Thursday, March 05, 2009

Addicts 2008: Film Editing



Film Editing



Burn After Reading
Roderick Jaynes

I don't necessarily agree that multi-narratives represent a tougher job for the film editor, and Burn After Reading doesn't have the mammoth scope of an Iñárritu-style premise on its shoulders. But it's this very modesty, as a comedy of ruthless like-minded individuals in a fairly confined corporate setting, that allows the film to feel determined in its satire and cohesive in its message. The editing works well with the tone of the film, mirroring the mechanic day-to-day nature of corporate dominance, and making the lunatic greed of its brethren feel like a routine solution. Inviting of study through rigid measurement Jaynes always seems to linger upon people at their most cut-throat, and through their efficiency of character instigates the often chortle and squall, while alluding to how their actions could ever seem like a good idea.



The Class
Robin Campillo

If the entirety of my secondary school classes were condensed into two hours worth of footage it's difficult to know what would make the grade. The more I think about it the more it feels like Laurent Cantet's The Class gets it very right, skating comfortably between pestilence and harmony, allowing so many true personalities to surface, and deftly chronicling the tentative, fluctuating distance at which Mr. Marin observes and relates to his pupils. Robin Campillo's editing captures all of what a school year encompasses; friendships broken and re-made, discussions that act as a construction of community as much as a productive learning device, a smattering of insolence, reflection, and more than a little disruption.



Milk
Elliot Graham

When Milk began out of sync I'll admit I was a little worried it was going to flitter about too much. Thankfully, that didn't happen, and given that the film is above all a biopic, it's a crucial feat that Elliot Graham's editing achieves such a patient balance of Harvey's various political campaigns. The same can be true of his relationships, and perhaps most successfully in the integration of archival footage in the film, which acts as a graceful, appropriate and necessary inclusion. These well-placed snippets of the past form a fusion with the narrative, and consequently deter any sentimental tokenism that could have been brought about from their mishandling.



Quantum of Solace
Matt Chesse & Richard Pearson

In my
review of Quantum of Solace I wrote that:-

"Daniel Craig didn't edit this film but you feel like every burst of action, chase sequence, explosion, is somehow a product of the volatility he has brought to James Bond".

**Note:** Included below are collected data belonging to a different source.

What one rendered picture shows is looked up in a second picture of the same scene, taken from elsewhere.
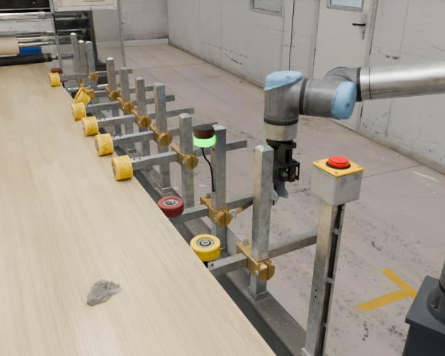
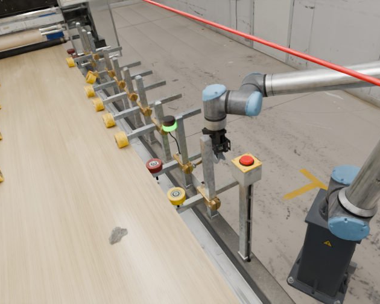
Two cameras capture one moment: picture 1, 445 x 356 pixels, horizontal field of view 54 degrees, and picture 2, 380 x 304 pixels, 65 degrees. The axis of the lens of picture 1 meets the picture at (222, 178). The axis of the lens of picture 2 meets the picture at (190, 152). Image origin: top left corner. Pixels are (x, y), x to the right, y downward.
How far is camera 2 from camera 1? 0.29 m
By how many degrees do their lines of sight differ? 12
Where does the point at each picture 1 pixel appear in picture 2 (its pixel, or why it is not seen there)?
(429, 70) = (310, 78)
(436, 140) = not seen: hidden behind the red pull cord
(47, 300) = (87, 243)
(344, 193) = (251, 179)
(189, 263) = (167, 210)
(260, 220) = (208, 178)
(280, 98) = (212, 106)
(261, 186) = (206, 160)
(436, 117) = (341, 52)
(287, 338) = (230, 244)
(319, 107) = (237, 111)
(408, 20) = not seen: outside the picture
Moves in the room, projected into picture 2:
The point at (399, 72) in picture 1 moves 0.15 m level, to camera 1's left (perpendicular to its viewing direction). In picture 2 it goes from (291, 79) to (250, 84)
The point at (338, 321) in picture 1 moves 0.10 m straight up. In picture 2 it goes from (271, 207) to (272, 199)
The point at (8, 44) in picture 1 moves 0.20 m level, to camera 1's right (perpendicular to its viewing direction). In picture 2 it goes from (35, 35) to (53, 33)
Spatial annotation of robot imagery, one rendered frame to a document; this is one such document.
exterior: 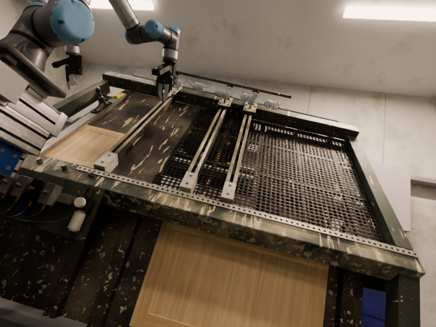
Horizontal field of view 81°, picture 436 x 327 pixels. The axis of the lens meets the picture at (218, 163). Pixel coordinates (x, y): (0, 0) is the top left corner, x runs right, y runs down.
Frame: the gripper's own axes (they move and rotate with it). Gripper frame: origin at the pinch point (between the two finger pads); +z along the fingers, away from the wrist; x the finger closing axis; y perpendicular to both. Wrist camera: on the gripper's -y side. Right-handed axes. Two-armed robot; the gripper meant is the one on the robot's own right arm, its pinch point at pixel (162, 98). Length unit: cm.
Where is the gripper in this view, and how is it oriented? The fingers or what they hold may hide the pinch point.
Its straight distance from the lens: 136.7
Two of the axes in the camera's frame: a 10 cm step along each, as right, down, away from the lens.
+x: -9.5, -1.7, 2.4
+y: 2.6, -0.8, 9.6
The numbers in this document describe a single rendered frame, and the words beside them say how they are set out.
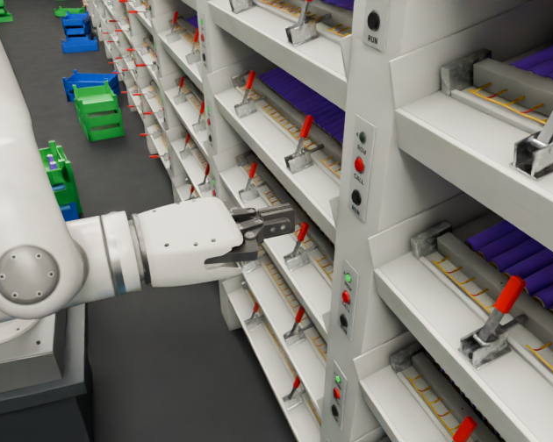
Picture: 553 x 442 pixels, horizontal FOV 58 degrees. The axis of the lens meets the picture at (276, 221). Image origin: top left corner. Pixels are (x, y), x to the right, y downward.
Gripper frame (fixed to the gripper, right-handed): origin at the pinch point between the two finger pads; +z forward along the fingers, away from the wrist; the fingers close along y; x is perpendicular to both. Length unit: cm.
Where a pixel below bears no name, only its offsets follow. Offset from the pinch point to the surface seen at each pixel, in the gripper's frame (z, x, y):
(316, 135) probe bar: 17.5, -2.5, -25.8
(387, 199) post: 11.5, 2.9, 4.4
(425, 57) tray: 13.2, 18.3, 4.5
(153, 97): 13, -48, -188
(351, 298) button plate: 10.6, -14.3, 1.1
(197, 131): 12, -27, -92
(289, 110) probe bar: 17.8, -2.6, -38.2
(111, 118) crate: -5, -74, -236
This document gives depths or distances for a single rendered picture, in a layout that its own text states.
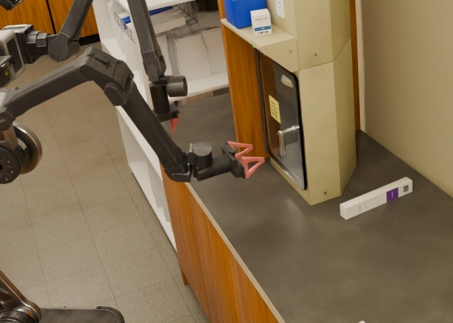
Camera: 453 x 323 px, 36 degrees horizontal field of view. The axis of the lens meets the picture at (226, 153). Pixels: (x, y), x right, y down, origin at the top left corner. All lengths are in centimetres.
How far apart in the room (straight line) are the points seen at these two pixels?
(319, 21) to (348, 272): 71
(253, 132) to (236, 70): 25
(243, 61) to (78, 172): 253
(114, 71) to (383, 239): 91
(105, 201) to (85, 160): 62
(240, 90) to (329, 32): 49
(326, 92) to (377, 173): 43
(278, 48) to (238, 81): 44
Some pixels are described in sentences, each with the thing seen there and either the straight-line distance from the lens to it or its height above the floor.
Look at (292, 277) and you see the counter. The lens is 199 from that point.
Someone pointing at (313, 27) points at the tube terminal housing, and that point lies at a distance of 203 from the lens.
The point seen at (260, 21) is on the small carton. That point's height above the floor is 155.
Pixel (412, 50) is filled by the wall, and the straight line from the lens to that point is 233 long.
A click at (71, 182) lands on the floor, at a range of 464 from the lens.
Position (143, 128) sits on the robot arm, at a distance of 197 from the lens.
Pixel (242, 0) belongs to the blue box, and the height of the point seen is 159.
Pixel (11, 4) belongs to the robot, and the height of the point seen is 168.
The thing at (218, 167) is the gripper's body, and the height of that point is 117.
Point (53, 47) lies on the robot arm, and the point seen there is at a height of 145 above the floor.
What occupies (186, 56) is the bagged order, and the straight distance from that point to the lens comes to 332.
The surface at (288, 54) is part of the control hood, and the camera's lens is 202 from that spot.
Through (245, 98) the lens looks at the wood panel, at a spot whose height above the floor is 120.
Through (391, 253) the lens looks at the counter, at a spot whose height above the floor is 94.
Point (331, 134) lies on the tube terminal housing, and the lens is 219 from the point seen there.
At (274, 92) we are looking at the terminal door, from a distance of 225.
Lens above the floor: 219
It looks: 28 degrees down
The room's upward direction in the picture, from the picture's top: 8 degrees counter-clockwise
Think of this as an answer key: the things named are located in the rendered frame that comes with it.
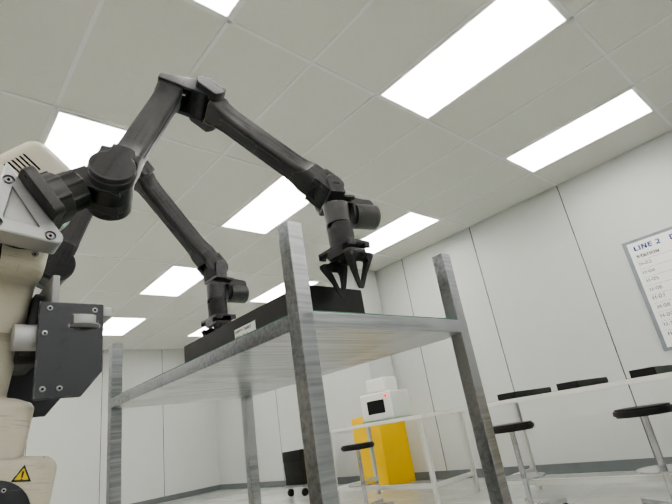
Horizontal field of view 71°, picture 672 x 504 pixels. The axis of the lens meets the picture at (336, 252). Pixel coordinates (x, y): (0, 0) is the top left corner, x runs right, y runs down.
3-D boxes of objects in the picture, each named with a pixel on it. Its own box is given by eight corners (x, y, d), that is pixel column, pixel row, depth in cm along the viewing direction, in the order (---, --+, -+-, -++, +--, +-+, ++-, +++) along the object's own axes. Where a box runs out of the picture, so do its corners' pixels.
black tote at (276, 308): (185, 386, 132) (183, 346, 136) (239, 382, 143) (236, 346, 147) (309, 337, 93) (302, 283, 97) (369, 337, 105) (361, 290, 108)
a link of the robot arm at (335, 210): (317, 206, 106) (328, 194, 101) (344, 208, 109) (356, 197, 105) (322, 234, 104) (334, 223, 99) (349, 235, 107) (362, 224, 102)
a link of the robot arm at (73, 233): (93, 149, 137) (104, 131, 130) (138, 173, 144) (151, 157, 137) (22, 283, 113) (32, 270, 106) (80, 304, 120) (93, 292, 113)
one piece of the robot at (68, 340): (2, 401, 70) (15, 265, 77) (-23, 422, 88) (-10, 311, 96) (115, 393, 80) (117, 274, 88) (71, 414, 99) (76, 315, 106)
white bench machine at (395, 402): (382, 420, 554) (375, 381, 571) (413, 415, 528) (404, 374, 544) (362, 424, 528) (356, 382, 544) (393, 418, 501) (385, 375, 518)

I'll re-iterate the point that he is not responsible for the film editing (I never thought he was but ya know), which in turn makes the achievements of Matt Chesse and Richard Pearson all the more greater. This film moves so well with Bond's thought process; the bursts of pace as escapism, the picturesque ruminative lulls in consciousness. Compact, accomplished, and since Quantum has such a linear style to it (more like a seventies Bond film, really) it needs to be as tight as a drum to hold our attention, and it is. Impressive work.



Unrelated
Helle le Fevre

There are scenes in Unrelated that I wanted to end before they did. From an emotional point-of-view that was entirely selfish, seeing as these moments are designed by nature to discomfort us. Genial conversations end and are often replaced with irrepressible tension and uncertainty that le Fevre helps to highlight. We get to know Anna in these sequences, through her erratic desires and misguided sense of belonging. The slow, revealing way that the picture unfolds results in a valuable sense of a group/family dynamic, and even in the most heated exchanges shows an incredible restraint, letting us view its characters' issues, more often than not, through a shifting environment rather than emotive displays or fierce confrontation.

Winner: Matt Chesse & Richard Pearson (Quantum of Solace)
Runner Up: Helle le Fevre (Unrelated)


Sad to Exclude

Joe Hutshing and Julie Monroe work wonders giving W. a bit of dynamism as it spans the decades, The Wrestler's Andrew Wiseblum contributes to its raw, fly on-the-wall feel, Kevin Stitt does his best to make Cloverfield seem like an authentic home video, and Man on Wire's Jinx Godfrey helps to create energy, even if the entire thing comes off as a little too uber-happy.